After completing the ranking, participants valued the health states in a TTO task with a 10-year time horizon. For each health state, participants were offered a choice between 10 years in the health state and varying amounts of time in full health. TTO choices were presented in 6-month (5%) increments, alternating between longer periods of time and shorter periods of time in full health (i.e., 10 years, 0 [dead], 9.5, 0.5, 9, 1…). Utility (u), with the anchors of dead (0) and full health (1), was assigned based on the point of indifference between x years in full health and y years in the health state and calculated as u = x/y.
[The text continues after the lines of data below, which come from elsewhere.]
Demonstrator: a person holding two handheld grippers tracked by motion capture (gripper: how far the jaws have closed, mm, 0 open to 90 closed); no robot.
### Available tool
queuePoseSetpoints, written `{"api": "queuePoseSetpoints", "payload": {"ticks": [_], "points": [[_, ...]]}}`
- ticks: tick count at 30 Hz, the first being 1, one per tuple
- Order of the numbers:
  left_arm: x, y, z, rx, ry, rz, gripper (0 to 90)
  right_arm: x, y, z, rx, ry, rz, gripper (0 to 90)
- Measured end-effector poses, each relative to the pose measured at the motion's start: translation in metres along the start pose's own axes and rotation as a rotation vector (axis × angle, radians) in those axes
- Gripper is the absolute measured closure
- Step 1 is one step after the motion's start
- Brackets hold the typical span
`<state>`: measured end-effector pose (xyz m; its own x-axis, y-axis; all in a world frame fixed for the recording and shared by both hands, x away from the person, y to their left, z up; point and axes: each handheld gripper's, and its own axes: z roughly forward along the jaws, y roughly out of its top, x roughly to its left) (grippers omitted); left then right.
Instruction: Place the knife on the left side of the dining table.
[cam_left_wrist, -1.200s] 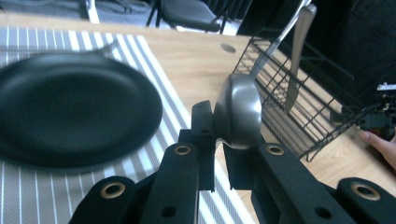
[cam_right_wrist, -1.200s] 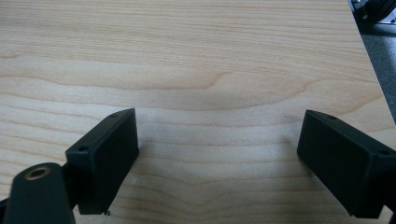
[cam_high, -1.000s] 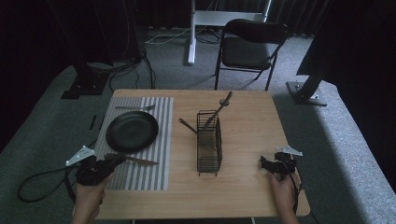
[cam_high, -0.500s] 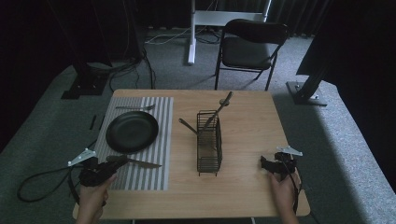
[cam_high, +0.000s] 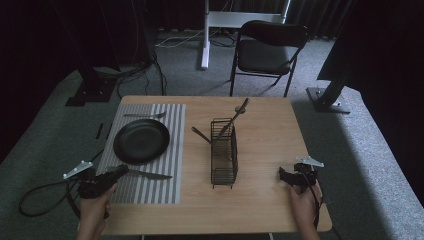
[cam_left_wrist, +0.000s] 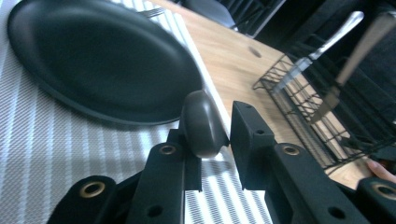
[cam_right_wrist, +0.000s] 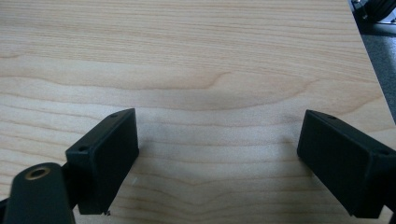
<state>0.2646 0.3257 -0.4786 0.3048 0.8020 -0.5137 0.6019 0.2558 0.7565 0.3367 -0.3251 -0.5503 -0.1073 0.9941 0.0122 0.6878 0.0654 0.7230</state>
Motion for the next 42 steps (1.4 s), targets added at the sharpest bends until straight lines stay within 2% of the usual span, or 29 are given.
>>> {"api": "queuePoseSetpoints", "payload": {"ticks": [2,3,5,7,8,13,14,15,19,23,25,27,31,32,33,34,35,36,37,40,42], "points": [[0.004,-0.001,0.000,0.000,-0.006,-0.012,73.6,0.000,0.000,0.000,0.000,0.000,-0.001,11.6],[0.012,-0.003,0.001,0.004,0.010,-0.031,73.6,0.000,0.000,0.000,0.000,0.000,0.000,11.6],[0.022,-0.006,0.003,0.002,0.014,-0.062,70.7,0.000,0.000,0.000,0.000,0.000,0.000,11.6],[0.031,-0.009,0.005,0.013,0.023,-0.078,68.1,0.000,0.000,0.000,0.000,0.000,0.000,11.6],[0.031,-0.009,0.005,0.013,0.023,-0.078,67.2,0.000,0.000,0.000,0.000,0.000,0.000,11.6],[0.055,-0.014,0.013,0.033,-0.010,-0.179,66.0,0.000,0.000,0.000,0.000,0.000,0.000,11.6],[0.055,-0.014,0.013,0.033,-0.010,-0.179,65.9,0.000,0.000,0.000,0.000,0.000,0.000,11.6],[0.062,-0.016,0.016,0.037,-0.014,-0.207,65.9,0.000,0.000,0.000,0.000,0.000,0.000,11.6],[0.072,-0.020,0.022,0.031,-0.026,-0.253,64.8,0.000,0.000,0.000,0.000,0.000,0.000,11.6],[0.079,-0.021,0.026,0.039,-0.038,-0.269,64.6,0.000,0.000,0.000,0.000,0.000,0.000,11.6],[0.079,-0.021,0.028,0.051,-0.019,-0.256,62.6,0.000,0.000,0.000,0.000,0.000,0.000,11.6],[0.081,-0.022,0.029,0.057,-0.016,-0.270,61.4,0.000,0.000,0.000,0.000,0.000,-0.001,11.6],[0.083,-0.024,0.031,0.094,0.018,-0.299,57.6,0.000,0.000,0.000,0.000,0.000,0.000,11.6],[0.083,-0.024,0.033,0.114,0.039,-0.291,56.2,0.000,0.000,0.000,0.000,0.000,0.000,11.6],[0.083,-0.024,0.033,0.114,0.039,-0.291,54.3,0.000,0.000,0.000,0.000,0.000,0.000,11.6],[0.081,-0.024,0.033,0.122,0.051,-0.264,54.3,0.000,0.000,0.000,0.000,0.000,0.000,11.6],[0.076,-0.022,0.033,0.141,0.087,-0.221,54.4,0.000,0.000,0.000,0.000,0.000,0.001,11.8],[0.076,-0.022,0.033,0.141,0.087,-0.221,53.9,0.000,0.000,0.000,0.000,0.000,0.001,11.8],[0.073,-0.021,0.034,0.151,0.109,-0.195,53.3,0.000,0.000,0.000,0.000,0.000,0.001,11.8],[0.068,-0.020,0.035,0.163,0.138,-0.159,51.0,0.000,0.000,0.000,0.000,0.000,0.002,11.8],[0.064,-0.021,0.035,0.170,0.168,-0.118,49.7,0.000,0.000,0.000,0.000,0.000,0.002,11.8]]}}
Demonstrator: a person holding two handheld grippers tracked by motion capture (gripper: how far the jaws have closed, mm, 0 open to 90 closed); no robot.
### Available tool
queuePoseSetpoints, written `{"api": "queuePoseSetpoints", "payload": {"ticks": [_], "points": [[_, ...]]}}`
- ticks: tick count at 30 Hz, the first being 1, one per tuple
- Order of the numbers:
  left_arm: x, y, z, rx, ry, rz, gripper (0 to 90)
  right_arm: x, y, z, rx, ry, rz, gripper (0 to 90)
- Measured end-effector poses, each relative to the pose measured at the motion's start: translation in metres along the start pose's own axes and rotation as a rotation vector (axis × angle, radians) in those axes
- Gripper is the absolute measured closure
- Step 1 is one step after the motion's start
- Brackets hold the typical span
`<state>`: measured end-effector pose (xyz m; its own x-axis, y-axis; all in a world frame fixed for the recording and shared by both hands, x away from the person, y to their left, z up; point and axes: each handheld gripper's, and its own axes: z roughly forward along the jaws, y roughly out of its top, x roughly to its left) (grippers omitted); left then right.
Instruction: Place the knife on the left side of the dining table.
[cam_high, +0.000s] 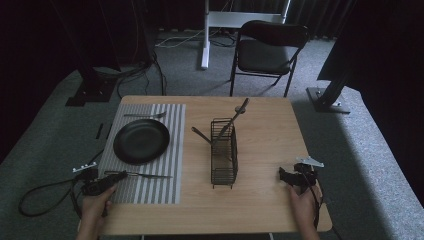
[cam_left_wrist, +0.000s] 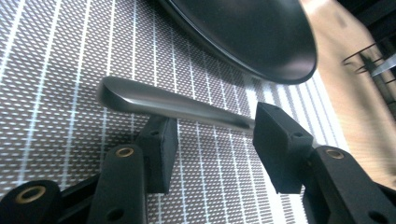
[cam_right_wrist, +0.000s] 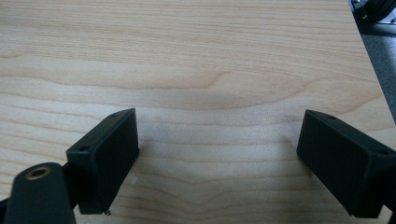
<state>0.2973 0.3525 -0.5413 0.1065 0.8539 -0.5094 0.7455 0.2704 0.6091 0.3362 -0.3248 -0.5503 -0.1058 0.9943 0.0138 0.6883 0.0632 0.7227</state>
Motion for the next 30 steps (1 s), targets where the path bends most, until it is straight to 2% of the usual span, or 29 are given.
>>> {"api": "queuePoseSetpoints", "payload": {"ticks": [2,3,5,9,12,15,17,20,24,27,29,30], "points": [[-0.006,-0.002,-0.002,0.011,0.037,0.031,47.9,0.000,0.000,0.000,0.000,0.000,-0.001,11.8],[-0.006,-0.002,-0.002,0.011,0.037,0.031,46.5,0.000,0.000,0.000,0.000,0.000,-0.001,11.8],[-0.010,-0.004,-0.005,0.025,0.060,0.056,44.0,0.000,0.000,0.000,0.000,-0.001,0.000,11.9],[-0.011,-0.010,-0.009,0.023,0.074,0.073,43.9,0.000,0.000,0.000,0.000,0.000,0.000,11.9],[-0.018,-0.019,-0.015,0.005,0.122,0.127,43.7,0.000,0.000,0.000,0.000,0.000,0.001,11.9],[-0.028,-0.027,-0.018,-0.006,0.136,0.171,42.0,0.000,0.000,0.000,0.000,0.000,0.001,11.9],[-0.033,-0.032,-0.019,-0.011,0.128,0.187,41.9,0.000,0.000,0.000,0.000,0.000,0.001,11.9],[-0.040,-0.037,-0.021,-0.033,0.148,0.241,41.9,0.000,0.000,0.000,0.000,0.000,0.000,11.9],[-0.046,-0.043,-0.023,-0.047,0.190,0.287,39.7,0.000,0.000,0.000,0.000,0.000,0.000,11.9],[-0.047,-0.048,-0.021,-0.039,0.227,0.302,30.3,0.000,0.000,0.000,0.000,0.000,0.000,11.9],[-0.048,-0.050,-0.019,-0.026,0.243,0.317,29.3,0.000,0.000,0.000,0.000,0.000,0.000,11.9],[-0.048,-0.050,-0.019,-0.014,0.252,0.317,16.4,0.000,0.000,0.000,-0.001,0.000,0.000,11.9]]}}
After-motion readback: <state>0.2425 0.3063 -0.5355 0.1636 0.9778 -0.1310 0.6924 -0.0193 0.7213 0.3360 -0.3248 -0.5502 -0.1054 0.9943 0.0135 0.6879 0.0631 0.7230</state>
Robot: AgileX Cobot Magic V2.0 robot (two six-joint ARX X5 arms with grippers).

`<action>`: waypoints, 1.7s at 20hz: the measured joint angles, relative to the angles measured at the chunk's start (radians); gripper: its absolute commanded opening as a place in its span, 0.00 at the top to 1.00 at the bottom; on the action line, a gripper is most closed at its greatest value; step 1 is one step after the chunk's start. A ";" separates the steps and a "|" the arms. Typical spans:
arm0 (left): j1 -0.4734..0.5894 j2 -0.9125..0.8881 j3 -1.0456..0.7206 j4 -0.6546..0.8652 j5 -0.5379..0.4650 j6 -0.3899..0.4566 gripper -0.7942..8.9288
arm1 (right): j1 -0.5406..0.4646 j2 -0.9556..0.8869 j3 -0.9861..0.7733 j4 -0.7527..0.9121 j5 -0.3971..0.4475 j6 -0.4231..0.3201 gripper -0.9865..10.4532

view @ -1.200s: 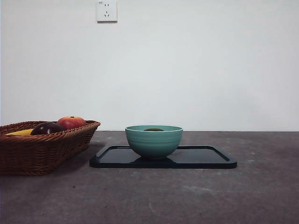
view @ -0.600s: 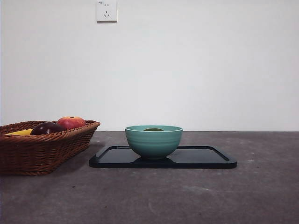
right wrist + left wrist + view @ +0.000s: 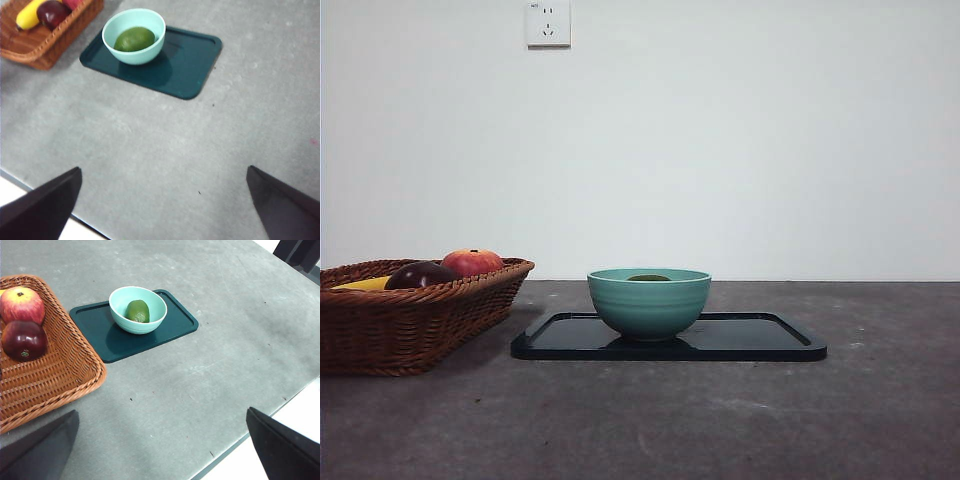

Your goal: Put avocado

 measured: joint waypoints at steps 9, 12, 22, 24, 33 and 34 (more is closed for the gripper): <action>0.000 0.000 0.000 0.000 0.000 0.000 0.89 | 0.000 0.000 0.000 0.030 0.000 -0.001 0.90; 0.000 0.000 0.000 0.000 0.000 0.000 0.89 | 0.000 0.000 0.000 0.030 0.000 -0.001 0.90; 0.309 0.002 -0.034 0.012 0.000 0.000 0.89 | 0.000 0.000 0.000 0.031 0.000 -0.001 0.90; 0.500 0.003 -0.080 0.016 -0.014 0.000 0.90 | 0.000 0.000 0.000 0.031 0.000 -0.001 0.90; 1.008 -0.071 -0.459 0.584 0.130 0.148 0.90 | 0.000 0.000 0.000 0.031 0.000 -0.001 0.90; 1.008 -0.096 -0.513 0.648 0.132 0.198 0.90 | 0.000 0.000 0.000 0.031 0.000 -0.001 0.90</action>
Utilities for health states perceived to be worse than dead were elicited by adjusting the TTO task as described in previous literature [35]. When a participant said a health state was worse than dead, they were presented with a series of choices between dead and a 10-year life span beginning with varying amounts of time in the health state being rated followed by full health for the remainder of the 10-year period. The resulting negative utility was calculated as u=-x/10, where x is time in full health.

Statistical analysis procedures

Statistical analyses were completed with SAS (version 9.4, SAS Institute, Cary, NC). Descriptive statistics were used to summarize demographic data, health state rankings, and utilities (means and standard deviations for continuous variables; frequencies and percentages for categorical variables). Paired t tests were conducted to test whether there were statistically significant pairwise differences between health state utilities (e.g., adjacent pairs of health states). Independent t tests were conducted to test for differences in utility by age, sex, and country (England and Scotland).

Results

Sample characteristics

A total of 275 participants were scheduled, and 251 attended interviews. Six of the 251 had difficulty understanding the utility interview procedures and were unable to provide valid data. Therefore, the analyses were conducted with a sample of 245 participants, including 165 in England (Newcastle, n = 80; London, n = 85) and 80 participants in Edinburgh, Scotland. Demographics are presented in Table 1. The most common health conditions were anxiety (25.3%), depression (24.1%), hypertension (8.6%), and arthritis (8.2%). No participants reported having been diagnosed with RP, but three (1.2%) reported knowing someone with RP.

Table 1.

Demographic Characteristics

Characteristics	Descriptive Statistics (N=245)
Age, Mean years (SD)	41.4 (15.6)
Gender, n (%)
Male	119 (48.6%)
Female	125 (51.0%)
Nonbinary	1 (0.4%)
Ethnic/Racial background, n (%)
Asian/Asian British	18 (7.3%)
Black/African/Caribbean/Black British	5 (2.0%)
White	212 (86.5%)
Mixed/multiple ethnic groups	5 (2.0%)
Other	5 (2.0%)
Marital status, n (%)
Single	99 (40.4%)
Married	74 (30.2%)
Other^a	72 (29.4%)
Employment status, n (%)
Full-time work	111 (45.3%)
Part-time work	48 (19.6%)
Other^b	86 (35.1%)
Education level, n (%)
University degree	140 (57.1%)
No university degree	105 (42.9%)
Interview location, n (%)
Newcastle, England	80 (32.7%)
London, England	85 (34.7%)
Edinburgh, Scotland	80 (32.7%)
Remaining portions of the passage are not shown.